Ferrari R, Alfieri O, Curello S, Ceconi C, Cargnoni A, Marzollo P, Pardini A, Caradonna E, Visioli O
Cattedra di Cardiologia, University of Brescia, Italy.
Circulation. 1990 Jan;81(1):201-11. doi: 10.1161/01.cir.81.1.201.
We have investigated the relation between occurrence of myocardial oxidative stress and functional recovery during postischemic reperfusion in 20 selected patients subjected to aortocoronary bypass grafting. Patients were selected for having normal percent ejection fraction and left ventricular end-diastolic pressure before the operation. Occurrence of oxidative stress was assessed by measuring the formation and release of oxidized glutathione (GSSG) in the coronary sinus immediately before aortic cross-clamp, 1, 5, 10, and 20 minutes after removal of aortic cross-clamp, and 10 and 20 minutes after the end of cardiopulmonary bypass. Reduced glutathione (GSH), lactate, and creatine phosphokinase release were also monitored with the same timing. Standard hemodynamic measurements were recorded by means of a triple-lumen thermodilution pulmonary artery catheter before sternotomy, 15 minutes after the end of cardiopulmonary bypass, and during the 24 hours after termination of cardiopulmonary bypass. Reperfusion in patients after a short period of ischemia (less than 30 minutes; group 1) resulted in a small and transient release in the coronary sinus of GSSG and GSH and in a progressive improvement of hemodynamic parameters reaching a stable state 4 hours after the operation. In patients with a period of ischemia longer than 30 minutes (group 2), reperfusion induced a marked and sustained release of lactate, GSH, and GSSG; the arteriocoronary sinus difference for GSSG was still negative after the end of cardiopulmonary bypass. The arteriocoronary sinus difference for creatine phosphokinase also remained negative for as long as 20 minutes after cardiopulmonary bypass, and the rate of functional recovery was significantly delayed, reaching the values of group 1 only 12 hours after the operation. In these patients there was a positive correlation (r = 0.88, p less than 0.01) between the duration of ischemia and the myocardial arteriovenous difference for GSSG. In addition, there was a negative correlation between the arteriocoronary sinus difference for GSSG and cardiac index measured 2, 4, and 6 hours after the operation. These data suggest for the first time that, depending on the severity of the ischemic period, oxidative stress occurs during reperfusion of patients with coronary artery disease who are subjected to heart surgery and that it may be linked with a delay in postoperative recovery of cardiac function.
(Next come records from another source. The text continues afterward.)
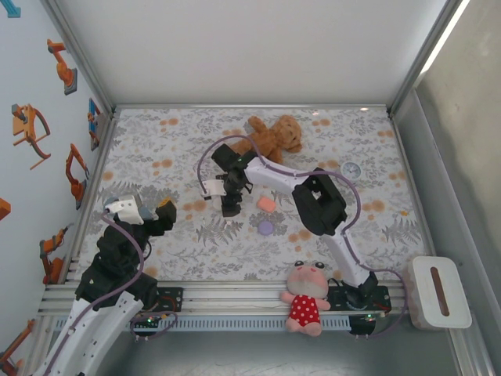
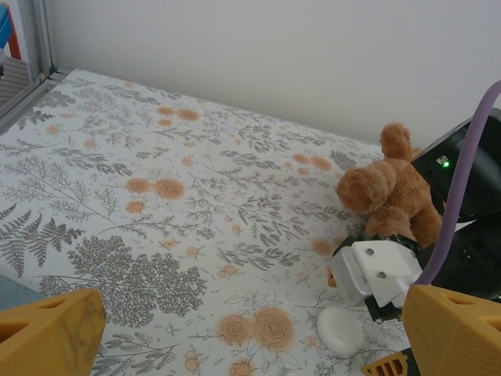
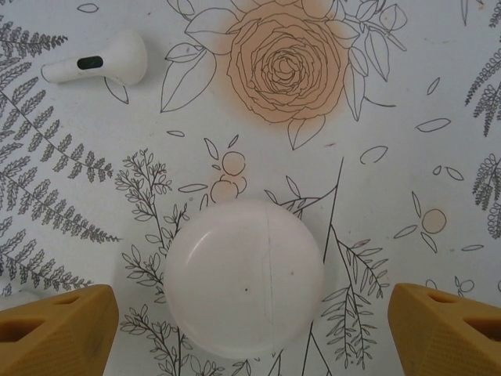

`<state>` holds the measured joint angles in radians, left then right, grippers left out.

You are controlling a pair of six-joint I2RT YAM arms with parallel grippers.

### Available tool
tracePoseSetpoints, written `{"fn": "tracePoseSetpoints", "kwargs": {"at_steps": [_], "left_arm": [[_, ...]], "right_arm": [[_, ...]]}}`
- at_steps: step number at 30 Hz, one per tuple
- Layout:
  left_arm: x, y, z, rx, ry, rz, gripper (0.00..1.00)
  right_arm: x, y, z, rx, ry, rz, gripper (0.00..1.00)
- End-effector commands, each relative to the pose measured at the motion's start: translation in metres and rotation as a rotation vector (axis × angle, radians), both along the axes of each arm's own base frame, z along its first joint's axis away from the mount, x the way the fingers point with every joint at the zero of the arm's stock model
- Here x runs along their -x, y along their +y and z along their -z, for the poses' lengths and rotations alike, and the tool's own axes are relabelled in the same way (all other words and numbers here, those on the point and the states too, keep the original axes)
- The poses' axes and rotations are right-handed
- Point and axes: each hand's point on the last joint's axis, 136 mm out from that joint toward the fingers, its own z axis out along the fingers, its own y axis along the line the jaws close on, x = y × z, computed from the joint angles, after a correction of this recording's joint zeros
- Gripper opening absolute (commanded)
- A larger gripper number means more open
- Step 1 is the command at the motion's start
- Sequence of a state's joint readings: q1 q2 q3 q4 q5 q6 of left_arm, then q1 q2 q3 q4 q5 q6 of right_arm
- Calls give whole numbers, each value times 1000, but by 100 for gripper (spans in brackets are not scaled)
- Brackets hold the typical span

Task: Insert wireless bluetooth earbuds into charging case

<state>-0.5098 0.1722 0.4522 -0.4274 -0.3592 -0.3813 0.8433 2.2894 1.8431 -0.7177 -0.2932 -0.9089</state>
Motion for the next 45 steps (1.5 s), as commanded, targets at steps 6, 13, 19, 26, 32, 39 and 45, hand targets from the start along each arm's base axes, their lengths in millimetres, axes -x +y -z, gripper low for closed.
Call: {"fn": "tracePoseSetpoints", "kwargs": {"at_steps": [6,13,19,26,32,39,45], "left_arm": [[2,5,-9,18,-22,-20,96],[3,6,-8,11,-18,-26,96],[3,6,-8,12,-19,-27,96],[3,7,-8,14,-17,-28,96],[4,7,-6,13,-11,-29,96],[5,5,-8,25,-13,-16,96],[6,-4,-18,54,-34,35,96]], "right_arm": [[-4,2,7,37,9,3,79],[-3,0,13,66,13,-12,71],[-3,-1,20,83,10,-22,63],[1,5,16,56,20,-22,56],[-2,10,-5,-16,-23,0,52],[-8,9,-47,-161,-106,46,50],[-9,-9,-97,-258,-211,107,50]]}}
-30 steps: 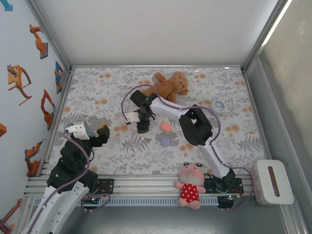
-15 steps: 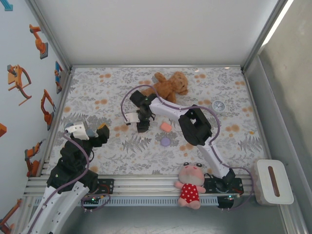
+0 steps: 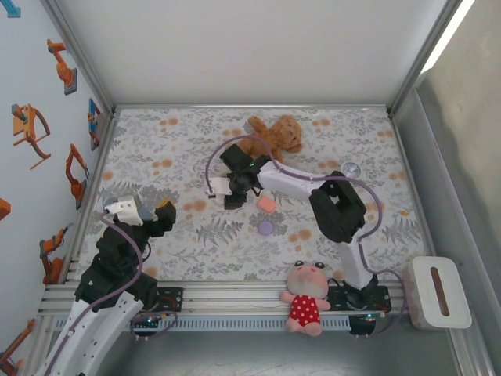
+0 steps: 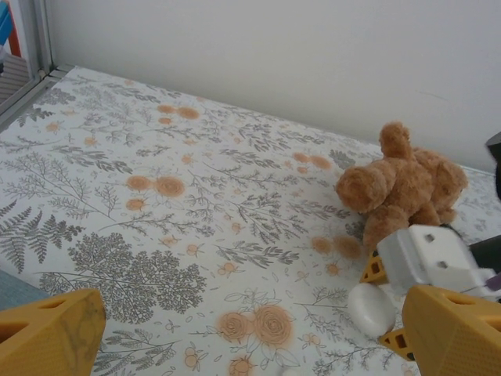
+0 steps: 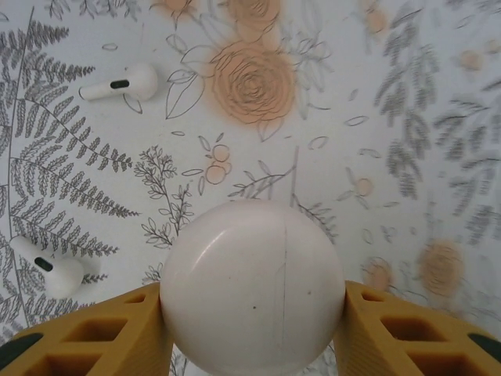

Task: Insert wireless bluetooth earbuds into charging case

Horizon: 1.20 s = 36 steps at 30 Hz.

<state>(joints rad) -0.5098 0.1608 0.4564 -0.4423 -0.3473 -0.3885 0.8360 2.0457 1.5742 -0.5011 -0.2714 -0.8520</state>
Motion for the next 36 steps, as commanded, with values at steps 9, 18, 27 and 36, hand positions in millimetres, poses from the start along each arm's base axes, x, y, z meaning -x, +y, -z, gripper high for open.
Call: {"fn": "tracePoseSetpoints", "kwargs": {"at_steps": [9,18,27,36], "left_arm": [[-2,-47,-42,126,-37,230,98],[1,-129,-95,250,-23,651,89],[9,-188,-113,300,60,910,80],[11,-229,-119,295,93,1024,72]], "right_arm": [[6,-37,-136,-293,-277,142,50],[39,-78,-195,-419,-353,194,50],[70,-112,-223,-481,-379,212,50],[85,-126,-223,-501,-348,231,48]]}}
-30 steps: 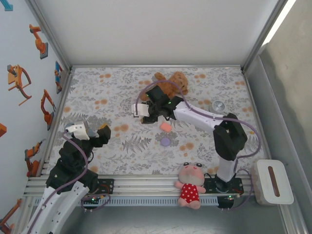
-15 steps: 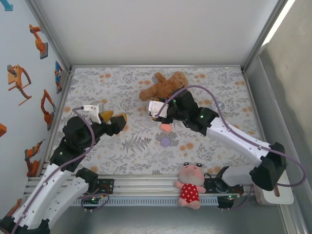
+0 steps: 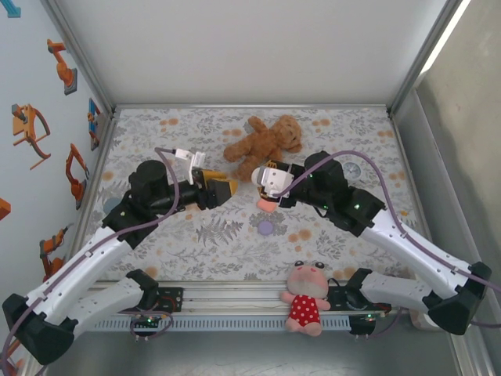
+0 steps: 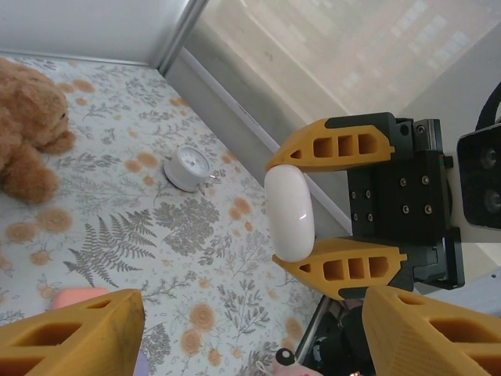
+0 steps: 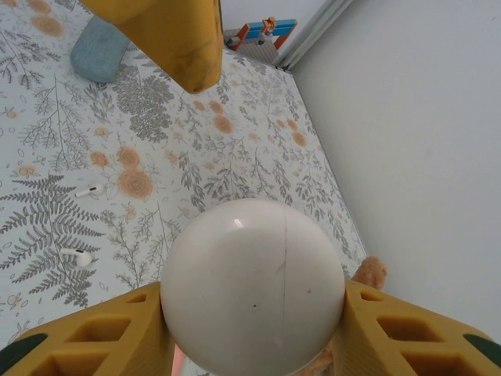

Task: Insert wireless bluetooth earbuds into charging case

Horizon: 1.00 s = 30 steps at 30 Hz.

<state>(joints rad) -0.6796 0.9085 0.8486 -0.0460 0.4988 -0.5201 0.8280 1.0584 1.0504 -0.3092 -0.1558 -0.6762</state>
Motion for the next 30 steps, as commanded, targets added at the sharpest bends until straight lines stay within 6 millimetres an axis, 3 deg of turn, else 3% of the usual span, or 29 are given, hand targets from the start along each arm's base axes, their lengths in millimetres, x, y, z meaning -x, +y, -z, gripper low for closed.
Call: {"fn": "tracePoseSetpoints", "kwargs": {"at_steps": [1,17,30], "left_arm": [[5,-13,-25,47,-44,56,71],[-1,-68,-8,48,63,151,66],[2,-81,2,42,113,199,46]], "right_arm": [[7,-6,0,-23,31,9,48],[9,-6,0,-61,37,17,47],[1,-9,4,-40,26,57,47]]}}
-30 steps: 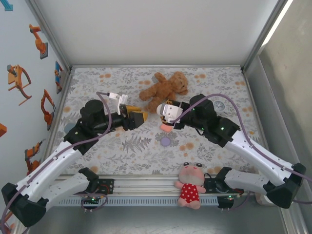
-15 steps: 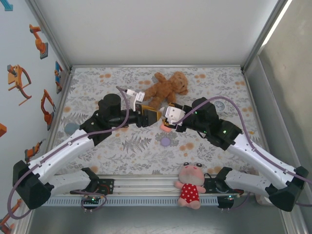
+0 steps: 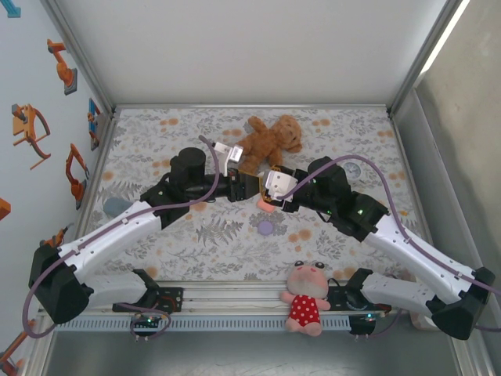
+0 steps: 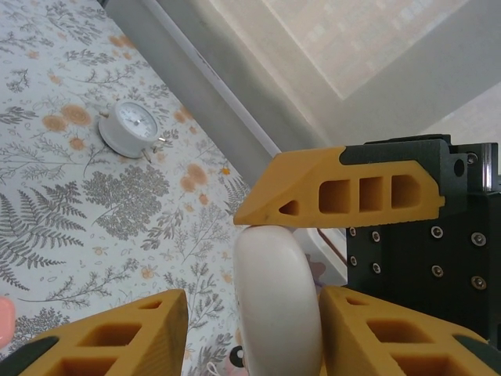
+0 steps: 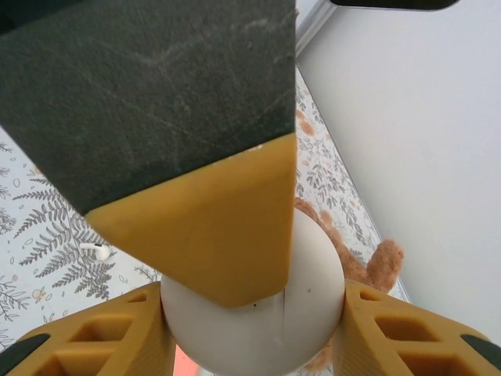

我们研究了20例接受主动脉冠状动脉搭桥术患者缺血后再灌注期间心肌氧化应激的发生与功能恢复之间的关系。入选患者术前射血分数百分比和左心室舒张末期压力均正常。通过在主动脉阻断前、主动脉阻断解除后1、5、10和20分钟以及体外循环结束后10和20分钟测量冠状窦中氧化型谷胱甘肽(GSSG)的形成和释放来评估氧化应激的发生。同时还在相同时间监测还原型谷胱甘肽(GSH)、乳酸和肌酸磷酸激酶的释放。在胸骨切开术前、体外循环结束后15分钟以及体外循环终止后的24小时内,通过三腔热稀释肺动脉导管记录标准血流动力学测量值。短时间缺血(少于30分钟;第1组)患者的再灌注导致冠状窦中GSSG和GSH少量短暂释放,血流动力学参数逐渐改善,术后4小时达到稳定状态。对于缺血时间超过30分钟的患者(第2组),再灌注导致乳酸、GSH和GSSG显著持续释放;体外循环结束后,GSSG的动静脉差值仍为负值。体外循环后长达20分钟,肌酸磷酸激酶的动静脉差值也保持为负值,功能恢复速率明显延迟,术后12小时才达到第1组的值。在这些患者中,缺血持续时间与心肌GSSG动静脉差值之间存在正相关(r = 0.88,p < 0.01)。此外,术后2、4和6小时测量的GSSG动静脉差值与心脏指数之间存在负相关。这些数据首次表明,取决于缺血期的严重程度,接受心脏手术的冠心病患者再灌注期间会发生氧化应激,并且这可能与术后心脏功能恢复延迟有关。